- Task brief -
What you return must match the records exactly, with every line included.

Stored data entries

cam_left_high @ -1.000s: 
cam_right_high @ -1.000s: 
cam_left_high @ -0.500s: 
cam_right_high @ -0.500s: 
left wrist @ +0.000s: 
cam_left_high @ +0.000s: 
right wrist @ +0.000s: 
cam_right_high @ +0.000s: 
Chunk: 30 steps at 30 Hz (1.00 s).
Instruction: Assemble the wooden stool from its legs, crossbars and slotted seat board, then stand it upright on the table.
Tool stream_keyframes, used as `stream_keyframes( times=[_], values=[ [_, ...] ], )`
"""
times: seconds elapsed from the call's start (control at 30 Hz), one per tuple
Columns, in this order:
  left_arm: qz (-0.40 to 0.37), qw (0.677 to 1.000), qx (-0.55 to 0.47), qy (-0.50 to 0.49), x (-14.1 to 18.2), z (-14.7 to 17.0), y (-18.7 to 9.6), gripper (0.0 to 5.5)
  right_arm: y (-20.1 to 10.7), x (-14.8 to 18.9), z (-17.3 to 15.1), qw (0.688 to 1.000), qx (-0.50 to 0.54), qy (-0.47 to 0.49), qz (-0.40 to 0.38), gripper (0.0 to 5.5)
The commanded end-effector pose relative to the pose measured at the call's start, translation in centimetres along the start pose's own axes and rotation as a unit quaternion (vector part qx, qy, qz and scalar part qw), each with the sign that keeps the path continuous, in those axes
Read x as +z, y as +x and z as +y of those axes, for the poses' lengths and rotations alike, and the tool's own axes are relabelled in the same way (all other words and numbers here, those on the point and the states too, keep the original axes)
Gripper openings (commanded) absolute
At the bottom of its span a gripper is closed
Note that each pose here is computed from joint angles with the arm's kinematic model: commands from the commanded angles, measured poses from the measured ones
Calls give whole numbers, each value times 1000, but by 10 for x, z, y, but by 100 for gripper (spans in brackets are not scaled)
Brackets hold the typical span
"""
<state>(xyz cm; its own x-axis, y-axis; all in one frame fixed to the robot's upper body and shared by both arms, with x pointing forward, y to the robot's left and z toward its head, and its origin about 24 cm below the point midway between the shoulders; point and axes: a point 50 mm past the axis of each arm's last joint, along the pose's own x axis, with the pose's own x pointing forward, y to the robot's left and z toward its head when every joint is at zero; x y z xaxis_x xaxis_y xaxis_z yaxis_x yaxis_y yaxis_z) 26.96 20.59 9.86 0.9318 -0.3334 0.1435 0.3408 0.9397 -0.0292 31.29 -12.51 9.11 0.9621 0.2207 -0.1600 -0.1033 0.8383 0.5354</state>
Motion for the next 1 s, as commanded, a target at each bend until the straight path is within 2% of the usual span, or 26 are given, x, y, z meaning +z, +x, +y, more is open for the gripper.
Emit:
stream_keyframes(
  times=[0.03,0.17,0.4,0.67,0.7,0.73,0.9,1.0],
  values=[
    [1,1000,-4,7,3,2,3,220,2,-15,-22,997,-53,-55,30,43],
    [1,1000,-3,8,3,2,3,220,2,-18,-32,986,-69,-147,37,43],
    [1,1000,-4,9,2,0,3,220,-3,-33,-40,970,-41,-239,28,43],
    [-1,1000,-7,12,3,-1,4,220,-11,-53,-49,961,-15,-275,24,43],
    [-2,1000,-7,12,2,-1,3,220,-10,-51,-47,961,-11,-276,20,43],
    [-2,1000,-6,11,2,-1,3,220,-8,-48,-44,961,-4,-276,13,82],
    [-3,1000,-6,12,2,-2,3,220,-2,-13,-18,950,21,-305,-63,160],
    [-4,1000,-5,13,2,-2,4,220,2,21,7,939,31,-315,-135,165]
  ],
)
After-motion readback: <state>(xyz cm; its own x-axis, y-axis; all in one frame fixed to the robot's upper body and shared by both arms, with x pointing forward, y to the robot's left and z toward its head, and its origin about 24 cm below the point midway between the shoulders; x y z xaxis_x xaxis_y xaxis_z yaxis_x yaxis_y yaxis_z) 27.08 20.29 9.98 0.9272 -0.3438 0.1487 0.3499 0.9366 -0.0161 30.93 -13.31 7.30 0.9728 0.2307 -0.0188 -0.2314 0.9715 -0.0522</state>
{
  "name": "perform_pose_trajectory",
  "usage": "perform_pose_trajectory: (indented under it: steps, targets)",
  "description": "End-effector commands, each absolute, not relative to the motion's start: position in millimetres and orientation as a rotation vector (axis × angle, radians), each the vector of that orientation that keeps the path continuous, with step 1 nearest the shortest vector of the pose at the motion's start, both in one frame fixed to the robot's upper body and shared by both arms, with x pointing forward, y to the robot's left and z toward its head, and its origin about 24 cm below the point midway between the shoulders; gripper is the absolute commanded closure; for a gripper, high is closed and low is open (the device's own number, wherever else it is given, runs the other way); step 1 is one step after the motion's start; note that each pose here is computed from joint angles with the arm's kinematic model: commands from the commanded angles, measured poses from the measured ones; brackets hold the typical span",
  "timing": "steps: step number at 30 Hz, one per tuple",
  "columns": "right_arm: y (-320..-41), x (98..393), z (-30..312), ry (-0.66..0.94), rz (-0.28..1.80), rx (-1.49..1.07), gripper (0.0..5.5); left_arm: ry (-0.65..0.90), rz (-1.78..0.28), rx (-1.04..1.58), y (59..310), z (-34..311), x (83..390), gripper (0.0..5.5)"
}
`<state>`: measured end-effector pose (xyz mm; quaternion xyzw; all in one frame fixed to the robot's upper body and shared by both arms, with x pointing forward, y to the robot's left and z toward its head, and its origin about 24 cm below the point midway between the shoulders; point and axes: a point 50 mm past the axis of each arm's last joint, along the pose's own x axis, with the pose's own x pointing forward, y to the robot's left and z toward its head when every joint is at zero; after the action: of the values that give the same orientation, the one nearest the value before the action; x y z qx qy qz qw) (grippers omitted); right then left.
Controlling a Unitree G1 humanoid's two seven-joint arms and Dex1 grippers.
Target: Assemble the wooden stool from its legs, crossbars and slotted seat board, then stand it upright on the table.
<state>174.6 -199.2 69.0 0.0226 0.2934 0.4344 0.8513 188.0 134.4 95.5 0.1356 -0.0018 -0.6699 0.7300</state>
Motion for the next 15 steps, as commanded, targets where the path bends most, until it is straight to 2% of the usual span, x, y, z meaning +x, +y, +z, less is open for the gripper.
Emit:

- Exercise solution -
cam_left_high @ -1.000s: 
cam_right_high @ -1.000s: 
cam_left_high @ -0.500s: 
cam_right_high @ -0.500s: 
left wrist @ +0.000s: 
cam_left_high @ +0.000s: 
right wrist @ +0.000s: 
cam_right_high @ +0.000s: 
Chunk: 30 steps at 30 Hz (1.00 s).
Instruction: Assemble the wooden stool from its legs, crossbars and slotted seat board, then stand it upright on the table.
Tool stream_keyframes, used as `stream_keyframes( times=[_], values=[ [_, ...] ], )`
"""
times: seconds elapsed from the call's start (control at 30 Hz), one per tuple
Columns, in this order:
  left_arm: qz (-0.40 to 0.37), qw (0.677 to 1.000), qx (-0.55 to 0.47), qy (-0.50 to 0.49), x (-14.1 to 18.2), z (-14.7 to 17.0), y (-18.7 to 9.6), gripper (0.0 to 5.5)
  right_arm: y (-20.1 to 10.7), x (-14.8 to 18.9), z (-17.3 to 15.1), qw (0.688 to 1.000), qx (-0.50 to 0.54), qy (-0.47 to 0.49), qz (-0.40 to 0.38), gripper (0.0 to 5.5)
The commanded end-effector pose relative to the pose measured at the call's start, translation in centimetres along the start pose's own axes and rotation as a unit quaternion (vector part qx, qy, qz and scalar part qw), each with the sign that keeps the path continuous, in those axes
Read x as +z, y as +x and z as +y of those axes, for the poses' lengths and rotations alike, and the tool's own axes are relabelled in the same way (all other words and numbers here, those on the point and the states too, keep the original axes)
Gripper openings (commanded) absolute
At the bottom of its span a gripper is closed
Note that each pose here is computed from joint angles with the arm's kinematic model: commands from the commanded angles, measured poses from the measured ones
Calls give whole numbers, each value times 1000, but by 10 for x, z, y, but by 100 for gripper (spans in brackets are not scaled)
Brackets hold the typical span
"""
<state>(xyz cm; its own x-axis, y-axis; all in one frame fixed to the robot's upper body and shared by both arms, with x pointing forward, y to the robot's left and z toward its head, and its origin about 24 cm below the point midway between the shoulders; point and axes: a point 50 mm past the axis of each arm's last joint, along the pose's own x axis, with the pose's own x pointing forward, y to the robot's left and z toward its head when every joint is at zero; x y z xaxis_x xaxis_y xaxis_z yaxis_x yaxis_y yaxis_z) 26.96 20.59 9.86 0.9318 -0.3334 0.1435 0.3408 0.9397 -0.0292 31.29 -12.51 9.11 0.9621 0.2207 -0.1600 -0.1033 0.8383 0.5354</state>
Motion for the next 1 s, as commanded, a target at each bend until the straight path is within 2% of the usual span, or 26 are given, x, y, z meaning +z, +x, +y, more is open for the gripper.
Emit:
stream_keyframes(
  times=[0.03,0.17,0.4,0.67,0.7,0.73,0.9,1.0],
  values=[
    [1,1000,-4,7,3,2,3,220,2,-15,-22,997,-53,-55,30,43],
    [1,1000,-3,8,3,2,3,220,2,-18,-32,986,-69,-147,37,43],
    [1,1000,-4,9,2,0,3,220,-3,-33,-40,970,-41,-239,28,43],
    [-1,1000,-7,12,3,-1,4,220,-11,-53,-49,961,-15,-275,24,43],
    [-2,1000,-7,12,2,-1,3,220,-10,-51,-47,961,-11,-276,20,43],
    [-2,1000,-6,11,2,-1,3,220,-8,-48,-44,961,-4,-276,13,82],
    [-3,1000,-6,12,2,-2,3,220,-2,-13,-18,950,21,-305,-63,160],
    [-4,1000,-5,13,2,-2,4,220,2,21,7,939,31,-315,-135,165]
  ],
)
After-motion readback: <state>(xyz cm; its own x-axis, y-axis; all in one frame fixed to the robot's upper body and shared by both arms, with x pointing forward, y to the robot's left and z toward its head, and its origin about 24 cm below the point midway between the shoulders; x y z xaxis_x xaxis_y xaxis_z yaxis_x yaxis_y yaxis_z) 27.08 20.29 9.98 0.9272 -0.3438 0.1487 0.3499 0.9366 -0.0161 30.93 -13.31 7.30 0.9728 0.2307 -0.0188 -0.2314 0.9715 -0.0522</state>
{
  "name": "perform_pose_trajectory",
  "usage": "perform_pose_trajectory: (indented under it: steps, targets)",
  "description": "End-effector commands, each absolute, not relative to the motion's start: position in millimetres and orientation as a rotation vector (axis × angle, radians), each the vector of that orientation that keeps the path continuous, with step 1 nearest the shortest vector of the pose at the motion's start, both in one frame fixed to the robot's upper body and shared by both arms, with x pointing forward, y to the robot's left and z toward its head, and its origin about 24 cm below the point midway between the shoulders; gripper is the absolute commanded closure; for a gripper, high is closed and low is open (the device's own number, wherever else it is given, runs the other way); step 1 is one step after the motion's start; note that each pose here is computed from joint angles with the arm's kinematic model: commands from the commanded angles, measured poses from the measured ones; brackets hold the typical span",
  "timing": "steps: step number at 30 Hz, one per tuple",
  "columns": "right_arm: y (-320..-41), x (98..393), z (-30..312), ry (-0.66..0.94), rz (-0.28..1.80), rx (-1.49..1.07), gripper (0.0..5.5); left_arm: ry (-0.65..0.90), rz (-1.78..0.28), rx (-1.04..1.58), y (59..310), z (-34..311), x (83..390), gripper (0.0..5.5)"
}
`<state>`: measured end-effector pose (xyz mm; quaternion xyzw; all in one frame fixed to the robot's upper body and shared by both arms, with x pointing forward, y to the robot's left and z toward its head, and its origin about 24 cm below the point midway between the shoulders; point and axes: a point 50 mm past the axis of each arm's last joint, along the pose's own x axis, with the pose's own x pointing forward, y to the robot's left and z toward its head when every joint is at zero; after the action: of the values that give the same orientation, the one nearest the value before the action; x y z qx qy qz qw) (grippers omitted); right then left.
Controlling a Unitree G1 humanoid's two seven-joint arms and Dex1 grippers.
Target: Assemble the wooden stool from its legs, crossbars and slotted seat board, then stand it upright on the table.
<state>174.6 -199.2 69.0 0.0226 0.2934 0.4344 0.8513 188.0 134.4 95.5 0.1356 -0.0018 -0.6699 0.7300</state>
Motion for the next 15 steps, as commanded, targets where the path bends most, until it is straight to 2% of the usual span, x, y, z meaning +x, +y, +z, less is open for the gripper.
Emit:

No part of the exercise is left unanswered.